The Booking Insurance You Actually Need

Days like May 25 are exactly why travel insurance exists, though most policies won't cover you unless the cancellation stems from a covered reason like severe weather. "Operational issues" and "crew shortages" often don't make the cut, which is frustrating but worth knowing before you buy. What does help: booking with a credit card that offers trip delay or cancellation coverage. Many premium travel cards will reimburse meals, hotels, and even rebooking costs if your flight is delayed or canceled for more than a set number of hours, regardless of why. That won't get you home faster, but it'll at least keep you from eating the hotel bill.
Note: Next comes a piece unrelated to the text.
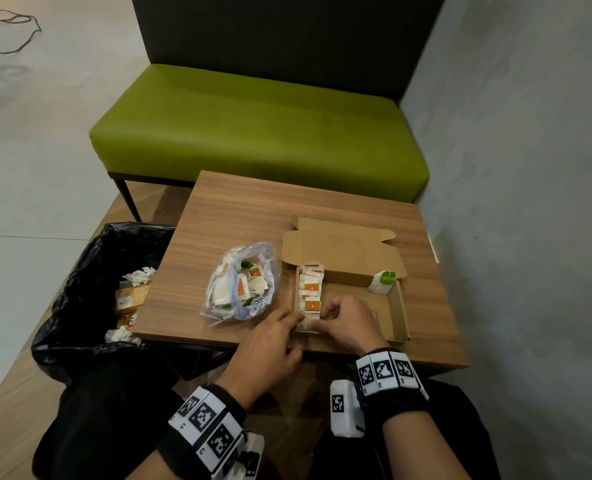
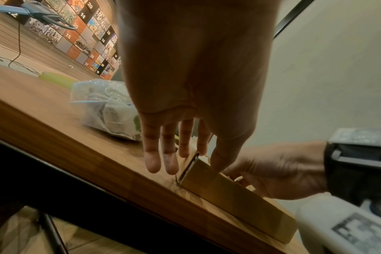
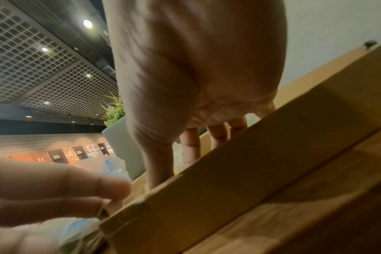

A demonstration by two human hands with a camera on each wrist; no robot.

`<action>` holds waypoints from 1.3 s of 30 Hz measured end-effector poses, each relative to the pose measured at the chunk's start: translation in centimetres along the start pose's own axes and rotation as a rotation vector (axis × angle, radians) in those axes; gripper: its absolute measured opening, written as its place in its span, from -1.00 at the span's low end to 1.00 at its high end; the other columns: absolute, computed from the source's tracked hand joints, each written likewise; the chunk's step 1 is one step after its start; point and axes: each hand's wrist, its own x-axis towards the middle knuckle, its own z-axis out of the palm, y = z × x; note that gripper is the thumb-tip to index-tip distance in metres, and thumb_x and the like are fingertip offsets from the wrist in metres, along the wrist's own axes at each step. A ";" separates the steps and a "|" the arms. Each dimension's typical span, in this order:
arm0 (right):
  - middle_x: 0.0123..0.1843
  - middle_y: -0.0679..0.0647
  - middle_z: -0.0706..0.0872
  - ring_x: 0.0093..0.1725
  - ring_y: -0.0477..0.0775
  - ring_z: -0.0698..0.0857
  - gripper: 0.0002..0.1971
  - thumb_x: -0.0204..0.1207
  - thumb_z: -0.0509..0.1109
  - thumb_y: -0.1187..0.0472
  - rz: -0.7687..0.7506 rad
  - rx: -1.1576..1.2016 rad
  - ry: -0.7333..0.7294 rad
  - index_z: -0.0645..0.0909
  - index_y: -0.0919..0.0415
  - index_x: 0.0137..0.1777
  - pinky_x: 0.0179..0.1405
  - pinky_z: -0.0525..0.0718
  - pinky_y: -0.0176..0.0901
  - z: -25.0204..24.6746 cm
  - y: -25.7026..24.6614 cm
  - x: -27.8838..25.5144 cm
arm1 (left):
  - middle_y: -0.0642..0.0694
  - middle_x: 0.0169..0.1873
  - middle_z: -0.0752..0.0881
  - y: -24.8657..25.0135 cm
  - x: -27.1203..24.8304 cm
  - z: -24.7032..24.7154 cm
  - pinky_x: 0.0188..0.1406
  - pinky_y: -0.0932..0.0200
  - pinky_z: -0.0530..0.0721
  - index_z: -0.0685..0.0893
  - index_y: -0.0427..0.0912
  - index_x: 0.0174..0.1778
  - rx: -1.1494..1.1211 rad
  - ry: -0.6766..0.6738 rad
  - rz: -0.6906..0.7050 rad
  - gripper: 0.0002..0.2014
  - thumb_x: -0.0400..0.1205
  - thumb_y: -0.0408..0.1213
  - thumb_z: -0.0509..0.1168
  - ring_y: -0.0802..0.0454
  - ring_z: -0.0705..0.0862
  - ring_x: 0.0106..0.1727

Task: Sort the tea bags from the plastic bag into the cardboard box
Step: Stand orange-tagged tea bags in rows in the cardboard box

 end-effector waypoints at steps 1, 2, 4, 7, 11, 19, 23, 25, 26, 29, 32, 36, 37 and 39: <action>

The other lesson here is to build buffer time into international itineraries. If you're connecting through Tokyo or Osaka to catch a long-haul flight home, give yourself at least 24 hours between flights if humanly possible. Yes, it costs an extra hotel night. But that's a whole lot cheaper than missing a $1,200 ticket because your domestic connection got axed and you couldn't make the international departure. And if you're flying on a day when weather looks iffy or operational news is already circulating, check your flight status obsessively starting 24 hours out. Airlines will often start quietly canceling flights well before departure time, and the earlier you know, the more rebooking options you have. Waiting until you're at the airport to find out your flight's gone means you're dead last in line for the few remaining seats.